Desde el milagro que salva, participa

Desde el milagro que salva, participa

Por Velia María Hontoria Álvarez

«Lo único que necesita el mal para triunfar es que los hombres buenos no hagan nada.»
— Edmund Burke
Hay un cansancio que el sueño no cura. No es físico ni se alivia con café, tampoco con vacaciones, menos aún con aromáticas tisanas. Es un desgaste que se instala en el alma: ese agotamiento profundo que nace al ver los mismos errores repetirse una y otra vez, con la indiferencia de quien, aun sabiendo el daño, prefiere mirar a otro lado. Como si no hubiera consecuencias. Como si bastara una excusa tonta y mal pensada. Como si el tiempo, el esfuerzo o incluso la vida de otros no importaran.
Y lo peor: cuando alguno señala lo evidente, lejos de encontrar eco, recibe miradas evasivas, sonrisas incómodas o el arrinconamiento cobarde de quienes prefieren el confort de la ignorancia voluntaria. El silencio también es violencia, y ese pastoso “nopasanada” que muchos repiten es, en realidad, el himno de la decadencia; un robo de identidad donde, voluntariamente, uno elige borrarse el rostro, despellejar la huella que lo acredita como parte consciente de esta vida.
Fatiga ver cómo se tolera lo intolerable. Cómo se normaliza la negligencia, la mediocridad, el autoengaño. Como el dulzor empalagoso del chocolate que, en exceso, cierra la garganta. Agota hablar con paredes, enfrentar gerencias sordas, autoridades parapetadas tras sellos y escritorios, discursos huecos que sirven solo para perpetuar el desorden. Extenuante resulta convivir con quienes viven como si su falta de responsabilidad no afectara a nadie más, cobijados en la estúpida indiferencia de la apática mayoría o del “aminometoca”.
Pero pesa aún más en el alma cuando —a pesar de todo— sigues creyendo que vale la pena luchar.
Cuando permaneces convencido de que señalar errores no es un acto de amargura, sino de esperanza. Pues definitivamente corregir no es agredir, sino construir. Hablar es confrontar, reflexionar, abrir la posibilidad del “¿y si…?” para desde ahí razonar otros caminos. Escuchar esa diversidad que transita desde lo tolerable hasta el absurdo para desde ahí reconstruir opinión. Exponer ideas amplia criterio, clarifica, reafirma o te lleva a comenzar de nuevo. Puede ser en sí otra forma compasiva de amar el presente y construir futuro.

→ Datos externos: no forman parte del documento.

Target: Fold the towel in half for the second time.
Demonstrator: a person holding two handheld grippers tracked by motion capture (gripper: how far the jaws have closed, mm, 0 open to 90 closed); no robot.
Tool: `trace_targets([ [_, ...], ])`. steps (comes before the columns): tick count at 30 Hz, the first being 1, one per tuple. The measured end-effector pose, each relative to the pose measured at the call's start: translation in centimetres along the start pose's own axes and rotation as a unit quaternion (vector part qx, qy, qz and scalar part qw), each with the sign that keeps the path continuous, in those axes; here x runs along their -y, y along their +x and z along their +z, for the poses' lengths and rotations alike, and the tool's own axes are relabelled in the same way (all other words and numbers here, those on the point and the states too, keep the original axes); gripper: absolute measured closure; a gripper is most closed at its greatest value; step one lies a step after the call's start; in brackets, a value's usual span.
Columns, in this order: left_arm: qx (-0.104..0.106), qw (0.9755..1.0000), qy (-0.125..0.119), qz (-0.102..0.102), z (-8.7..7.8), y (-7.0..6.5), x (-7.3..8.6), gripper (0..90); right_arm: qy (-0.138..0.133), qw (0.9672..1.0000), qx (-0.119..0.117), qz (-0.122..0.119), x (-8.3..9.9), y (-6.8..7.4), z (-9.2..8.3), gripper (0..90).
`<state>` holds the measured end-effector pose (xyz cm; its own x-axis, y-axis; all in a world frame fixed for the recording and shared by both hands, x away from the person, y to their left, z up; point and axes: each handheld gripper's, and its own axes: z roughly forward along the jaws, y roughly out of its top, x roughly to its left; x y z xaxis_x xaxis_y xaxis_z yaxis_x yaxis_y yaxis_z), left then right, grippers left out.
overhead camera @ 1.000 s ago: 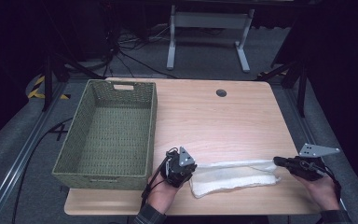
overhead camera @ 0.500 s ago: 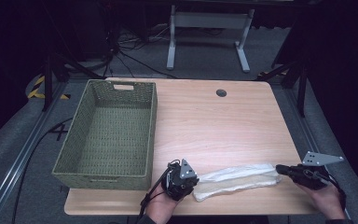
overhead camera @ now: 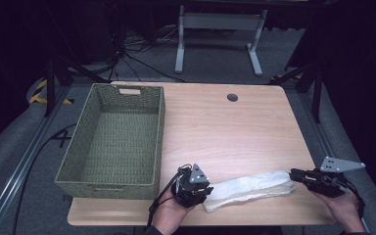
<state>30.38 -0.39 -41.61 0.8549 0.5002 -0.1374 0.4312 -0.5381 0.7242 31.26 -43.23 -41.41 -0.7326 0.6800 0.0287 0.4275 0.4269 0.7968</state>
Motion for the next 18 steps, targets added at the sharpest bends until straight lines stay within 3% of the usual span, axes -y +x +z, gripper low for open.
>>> trace_targets([
  [4,-0.005,0.9999,0.014,0.008,1.5,0.4,-1.1,85.3,0.013,0.9998,-0.016,-0.009,-0.5,0.3,1.2,86.7],
  [8,0.005,0.9993,0.036,0.001,3.3,0.8,-1.4,89.2,0.036,0.9991,-0.023,-0.008,0.1,0.5,1.9,89.1],
  [11,0.023,0.9979,0.06,0.001,4.2,0.5,-0.8,89.5,0.049,0.9985,-0.025,-0.005,0.6,0.5,1.8,89.3],
  [14,0.031,0.9973,0.066,0.0,4.6,0.1,-0.2,89.5,0.056,0.998,-0.029,-0.003,1.0,0.5,1.8,89.3],
  [15,0.038,0.9962,0.077,-0.009,4.8,-0.3,0.3,89.5,0.068,0.9971,-0.032,-0.007,1.3,0.6,2.0,89.4],
  [18,0.051,0.9946,0.09,-0.007,5.0,-0.4,0.8,89.5,0.081,0.9962,-0.033,-0.008,1.5,0.7,2.3,89.5],
])
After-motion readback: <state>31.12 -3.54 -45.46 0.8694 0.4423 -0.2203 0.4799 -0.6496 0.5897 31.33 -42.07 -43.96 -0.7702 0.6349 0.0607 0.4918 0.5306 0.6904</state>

Y así, en medio de la fatiga, seguimos: nadando a contracorriente, aferrados a la necia convicción de que vale más un alma herida por la verdad que mil conciencias adormecidas por la indiferencia. Como decía Albert Camus:
«En medio del invierno, aprendí que había en mí un verano invencible.»
Entonces, desde ese verano quizá podemos sembrar primaveras, abrirnos a nuevas posibilidades, explorar universos insospechados, reencontrar y conocer personas que, desde la generosidad auténtica, brindan su tiempo, experiencia, vivencia; podemos erguirnos y mirar la vereda con otras sandalias.

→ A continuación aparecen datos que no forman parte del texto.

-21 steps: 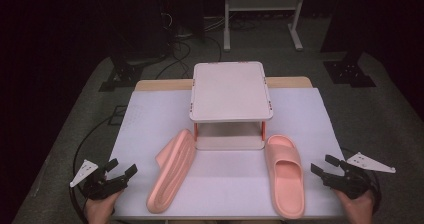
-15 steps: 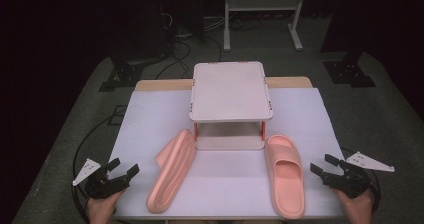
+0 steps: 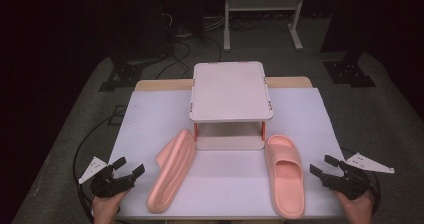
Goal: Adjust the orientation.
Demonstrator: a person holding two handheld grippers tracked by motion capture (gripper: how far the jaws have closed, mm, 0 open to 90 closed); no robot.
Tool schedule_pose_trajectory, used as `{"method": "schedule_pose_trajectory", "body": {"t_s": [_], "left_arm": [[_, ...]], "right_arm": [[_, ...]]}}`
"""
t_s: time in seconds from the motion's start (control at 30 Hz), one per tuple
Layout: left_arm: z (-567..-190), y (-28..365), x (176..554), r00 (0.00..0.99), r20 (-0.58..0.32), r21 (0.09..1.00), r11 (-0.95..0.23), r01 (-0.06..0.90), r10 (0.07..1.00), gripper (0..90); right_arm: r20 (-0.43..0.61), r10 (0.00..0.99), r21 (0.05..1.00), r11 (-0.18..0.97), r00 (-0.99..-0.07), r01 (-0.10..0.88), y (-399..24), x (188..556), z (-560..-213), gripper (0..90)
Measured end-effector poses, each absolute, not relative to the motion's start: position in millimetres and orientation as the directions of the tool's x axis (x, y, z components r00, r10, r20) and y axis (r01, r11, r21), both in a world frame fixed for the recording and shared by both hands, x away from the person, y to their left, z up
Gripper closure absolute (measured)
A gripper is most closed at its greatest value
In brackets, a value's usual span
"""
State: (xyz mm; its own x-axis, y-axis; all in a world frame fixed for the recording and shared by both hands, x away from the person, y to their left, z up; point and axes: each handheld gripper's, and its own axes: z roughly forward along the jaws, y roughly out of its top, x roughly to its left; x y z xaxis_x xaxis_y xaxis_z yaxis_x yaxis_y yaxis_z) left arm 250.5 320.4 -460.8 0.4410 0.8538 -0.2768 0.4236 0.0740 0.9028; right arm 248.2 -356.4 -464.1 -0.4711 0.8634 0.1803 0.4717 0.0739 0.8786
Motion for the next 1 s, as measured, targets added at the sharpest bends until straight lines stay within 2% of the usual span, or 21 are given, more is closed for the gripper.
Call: {"method": "schedule_pose_trajectory", "body": {"t_s": [0.5, 0.87, 0.9, 0.93, 1.0], "left_arm": [[-462, 304, 253, 0.488, -0.248, 0.898, 0.009, 0.440, 0.837, 7.0], [-464, 296, 257, 0.487, -0.227, 0.885, -0.030, 0.464, 0.844, 7.9], [-464, 295, 258, 0.492, -0.223, 0.883, -0.039, 0.467, 0.841, 8.2], [-465, 293, 259, 0.502, -0.219, 0.885, -0.046, 0.464, 0.837, 12.4], [-465, 292, 260, 0.501, -0.219, 0.881, -0.051, 0.470, 0.837, 13.1]], "right_arm": [[0.168, 0.858, 0.884, 0.086, -0.486, 0.459, -351, 249, -463, 23.7], [0.162, 0.857, 0.887, 0.090, -0.489, 0.452, -349, 248, -462, 23.6], [0.162, 0.856, 0.887, 0.091, -0.490, 0.452, -349, 248, -462, 23.6], [0.162, 0.856, 0.887, 0.091, -0.491, 0.452, -348, 248, -462, 23.6], [0.160, 0.855, 0.887, 0.094, -0.493, 0.452, -348, 248, -462, 23.6]]}}
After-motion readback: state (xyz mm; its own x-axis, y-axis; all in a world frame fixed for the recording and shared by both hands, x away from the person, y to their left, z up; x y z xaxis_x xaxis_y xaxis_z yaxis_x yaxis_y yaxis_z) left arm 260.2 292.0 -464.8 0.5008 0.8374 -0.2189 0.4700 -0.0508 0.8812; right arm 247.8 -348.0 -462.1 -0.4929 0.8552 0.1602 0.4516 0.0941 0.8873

Sí, hay días que duelen, que desgastan, que sangran. Pero también existen días —y personas— que nos recuerdan por qué no debemos rendirnos.
Por ellos, por nosotros mismos y por los que vienen detrás, seguimos diciendo lo que otros prefieren callar; seguimos intentando corregir lo que otros eligen ignorar; seguimos luchando por un mundo menos cínico, menos cobarde.
Porque no hemos venido a este mundo a ser parte del coro indiferente, sino a ser, en la medida de nuestras fuerzas, el eco de la conciencia.
Con admiración a quienes, aun cansados, siguen inspirando: Juan Carlos, Cris, Fito, Queta y todos esos valientes que no necesitan ser nombrados para seguir haciendo la diferencia.